THE PROBLEM → Set the data below down again, exactly, with every picture left out.

RECORDED INFORMATION →
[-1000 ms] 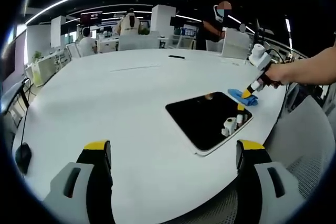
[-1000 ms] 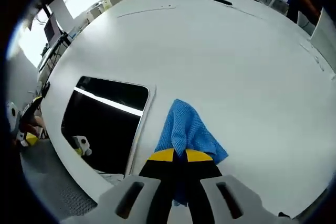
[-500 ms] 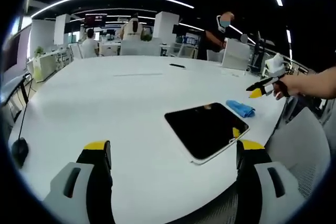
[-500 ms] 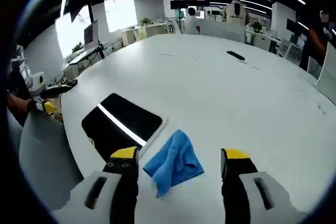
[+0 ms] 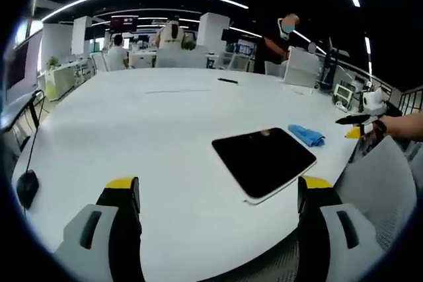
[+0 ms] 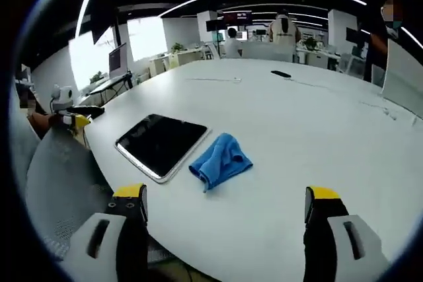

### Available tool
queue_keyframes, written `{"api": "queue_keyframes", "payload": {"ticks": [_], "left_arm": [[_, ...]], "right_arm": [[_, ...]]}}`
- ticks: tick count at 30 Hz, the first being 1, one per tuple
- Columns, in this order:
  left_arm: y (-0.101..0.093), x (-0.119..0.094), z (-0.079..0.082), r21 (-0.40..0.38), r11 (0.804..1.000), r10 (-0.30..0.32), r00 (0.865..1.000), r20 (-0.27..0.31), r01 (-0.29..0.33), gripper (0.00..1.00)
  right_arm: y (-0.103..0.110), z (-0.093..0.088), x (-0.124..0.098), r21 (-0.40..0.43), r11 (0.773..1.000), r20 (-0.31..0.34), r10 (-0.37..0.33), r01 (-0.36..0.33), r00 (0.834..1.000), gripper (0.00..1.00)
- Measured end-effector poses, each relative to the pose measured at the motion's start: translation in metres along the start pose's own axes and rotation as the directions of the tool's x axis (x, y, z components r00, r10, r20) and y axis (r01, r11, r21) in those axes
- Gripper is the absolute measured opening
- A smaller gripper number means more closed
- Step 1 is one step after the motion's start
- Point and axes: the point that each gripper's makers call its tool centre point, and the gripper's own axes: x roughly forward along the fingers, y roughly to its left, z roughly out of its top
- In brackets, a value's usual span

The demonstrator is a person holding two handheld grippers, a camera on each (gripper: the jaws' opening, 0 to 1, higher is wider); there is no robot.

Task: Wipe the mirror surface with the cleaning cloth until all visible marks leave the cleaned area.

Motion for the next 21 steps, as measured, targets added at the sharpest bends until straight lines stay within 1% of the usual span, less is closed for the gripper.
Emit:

RESULT FOR THIS EXERCISE →
[-1000 ms] 
[-1000 ms] 
[-500 ms] 
[-500 ms] 
[+0 ms] 
[+0 ms] 

### Available tool
queue_keyframes, written `{"api": "queue_keyframes", "payload": {"ticks": [_], "left_arm": [[_, ...]], "right_arm": [[_, ...]]}}`
- ticks: tick count at 30 Hz, the first being 1, one per tuple
- Columns, in this order:
  left_arm: y (-0.101..0.093), x (-0.119..0.094), z (-0.079..0.082), r21 (-0.40..0.38), r11 (0.804..1.000), r10 (-0.30..0.32), r00 (0.865..1.000), r20 (-0.27..0.31), r01 (-0.29..0.33), gripper (0.00..1.00)
  right_arm: y (-0.103..0.110), z (-0.093..0.088), x (-0.124..0.098), r21 (-0.40..0.43), r11 (0.773..1.000), r20 (-0.31..0.34), r10 (-0.37..0.33), r01 (-0.36..0.33), r00 (0.834..1.000), gripper (0.00..1.00)
- Measured end-effector poses, each relative to the pose measured at the motion's start: translation in metres along the start pose's own axes and rotation as the directions of the tool's x axis (x, y, z components r00, r10, r20) and y axis (r01, r11, r21) in those axes
- Gripper is the absolute measured opening
- A smaller gripper number means more closed
- Step 1 is one step after the motion's start
- Point and axes: the point that each gripper's makers call its tool centre point, and the gripper's own axes: x roughly forward along the fingers, y roughly to its left, z roughly out of its top
- In brackets, a value's usual span

The demonstrator is a person holding two handheld grippers, a camera on each (gripper: the jaws' opening, 0 to 1, higher is wider); there is no robot.

Task: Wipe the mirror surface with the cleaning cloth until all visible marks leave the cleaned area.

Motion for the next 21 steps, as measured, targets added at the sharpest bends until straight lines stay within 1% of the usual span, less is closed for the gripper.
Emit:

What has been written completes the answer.